EXERCISE AIM: Please report how many lines in the data below contain "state". Nothing besides the number should be written.

DATASET CONTENT: Begin

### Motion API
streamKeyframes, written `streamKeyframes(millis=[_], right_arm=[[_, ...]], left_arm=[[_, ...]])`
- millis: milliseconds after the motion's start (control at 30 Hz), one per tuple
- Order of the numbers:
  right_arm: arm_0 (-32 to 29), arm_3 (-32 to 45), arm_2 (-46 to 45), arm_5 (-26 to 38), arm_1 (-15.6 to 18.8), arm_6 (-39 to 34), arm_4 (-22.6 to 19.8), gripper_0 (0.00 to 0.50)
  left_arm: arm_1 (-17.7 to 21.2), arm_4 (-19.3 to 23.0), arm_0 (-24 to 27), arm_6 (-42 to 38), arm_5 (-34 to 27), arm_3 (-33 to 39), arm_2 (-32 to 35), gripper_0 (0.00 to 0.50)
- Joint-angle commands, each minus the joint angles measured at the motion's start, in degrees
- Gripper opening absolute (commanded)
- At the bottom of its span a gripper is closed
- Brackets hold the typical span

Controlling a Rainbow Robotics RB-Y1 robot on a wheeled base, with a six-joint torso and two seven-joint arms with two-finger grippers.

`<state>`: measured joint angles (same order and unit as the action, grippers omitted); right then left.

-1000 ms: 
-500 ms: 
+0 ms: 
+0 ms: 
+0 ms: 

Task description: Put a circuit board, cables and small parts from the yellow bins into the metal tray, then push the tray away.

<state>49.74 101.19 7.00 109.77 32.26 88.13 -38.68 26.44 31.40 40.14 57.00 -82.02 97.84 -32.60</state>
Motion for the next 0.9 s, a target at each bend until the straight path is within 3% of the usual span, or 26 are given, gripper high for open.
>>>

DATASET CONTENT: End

TASK SOLUTION: 2